Adamu and Tahiti had been provisionally suspended following allegations by The Sunday Times that they offered to sell their votes to undercover reporters posing as lobbyists for an American consortium.
FIFA said Adamu and Temarii had breached general ethics rules as well as article 9.1 which demands “fiduciary duty” to the sport’s governing body. Adamu was also found to be in breach of article 11.1 which reads: “Officials may not accept bribes; in other words, any gifts or other advantages that are offered, promised or sent to them to incite breach of duty or dishonest conduct for the benefit of a third party shall be refused.” Adamu plans to take his case to FIFA’s appeals committee.
“I am profoundly disappointed with the ethics committee’s findings and had honestly believed I would be exonerated of any charges by now,” he said in a statement released by his lawyer and reported by the BBC.
“I am innocent of all the charges levelled against me by the Ethics Committee and I completely refute the decision they have made.
“I will be lodging a full appeal against it with immediate effect.”
He was supported by the Nigerian government.
“In as much as the government does not want to be seen as interfering in football matters, we believe he was not given fair hearing,” Kayode Thomas, spokesman for Nigeria’s Sports Minister, told Reuters from the capital Abuja.
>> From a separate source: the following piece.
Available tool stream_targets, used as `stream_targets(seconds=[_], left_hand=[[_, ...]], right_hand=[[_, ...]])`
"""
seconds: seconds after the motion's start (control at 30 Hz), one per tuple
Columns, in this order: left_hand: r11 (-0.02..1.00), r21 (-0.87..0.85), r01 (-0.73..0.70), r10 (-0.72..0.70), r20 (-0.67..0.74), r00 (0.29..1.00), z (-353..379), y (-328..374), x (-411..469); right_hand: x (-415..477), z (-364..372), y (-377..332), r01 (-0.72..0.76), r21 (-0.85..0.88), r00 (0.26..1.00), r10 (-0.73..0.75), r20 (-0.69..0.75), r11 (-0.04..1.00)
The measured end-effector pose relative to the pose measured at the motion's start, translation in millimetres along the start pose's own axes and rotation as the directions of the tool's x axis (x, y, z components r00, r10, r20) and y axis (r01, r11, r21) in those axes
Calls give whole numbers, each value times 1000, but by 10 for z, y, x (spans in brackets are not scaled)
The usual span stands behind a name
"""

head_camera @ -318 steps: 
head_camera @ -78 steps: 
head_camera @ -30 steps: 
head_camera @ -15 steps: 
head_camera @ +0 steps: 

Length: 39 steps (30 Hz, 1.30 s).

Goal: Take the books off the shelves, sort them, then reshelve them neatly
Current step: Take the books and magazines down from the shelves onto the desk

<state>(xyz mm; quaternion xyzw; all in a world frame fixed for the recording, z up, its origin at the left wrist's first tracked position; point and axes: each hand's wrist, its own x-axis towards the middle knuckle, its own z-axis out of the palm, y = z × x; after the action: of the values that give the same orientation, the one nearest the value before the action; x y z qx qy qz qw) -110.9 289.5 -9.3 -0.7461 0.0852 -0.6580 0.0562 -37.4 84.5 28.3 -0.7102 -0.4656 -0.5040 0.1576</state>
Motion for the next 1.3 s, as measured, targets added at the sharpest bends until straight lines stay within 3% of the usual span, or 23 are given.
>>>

The case has cast a shadow over the race to host the two World Cup tournaments.
Russia and England are bidding to host the 2018 World Cup along with the joint bids from Spain/Portugal and Belgium/Netherlands. Japan, South Korea, Australia and the United States as well as Qatar are candidates for 2022.
FIFA secretary general Jerome Valcke confirmed the vote would go ahead with two executive committee members short and said there was almost no chance of changing the controversial decision to choose the two hosts in the same vote.
“Yes, there will be only 22 members for the 2018 and 2022 votes,” he said. “It’s 99 percent certain the executive committee will not spilt the 2018 and 2022 decisions, as was decided from day one.”
Tunisia’s Aloulou — chairman of FIFA’s dispute resolution chamber and a member of the players’ status committee — was banned for two years and fined 10,000 Swiss francs. He was found to have broken rules on general conduct and loyalty and of failing to report evidence of misconduct.
The other three FIFA officials — Ahongalu Fusimalohi, Amadou Diakite and Bhamjee — were all found guilty of the same offences, plus bribery.
Fusimalohi, general secretary of the Tonga FA, and Diakite from Mali, a member of the FIFA referees’ committee, were banned for three years and fined 10,000 Swiss francs each.
Bhamjee, an honorary member of the Confederation of African Football (CAF), was banned for four years and fined 10,000 Swiss francs.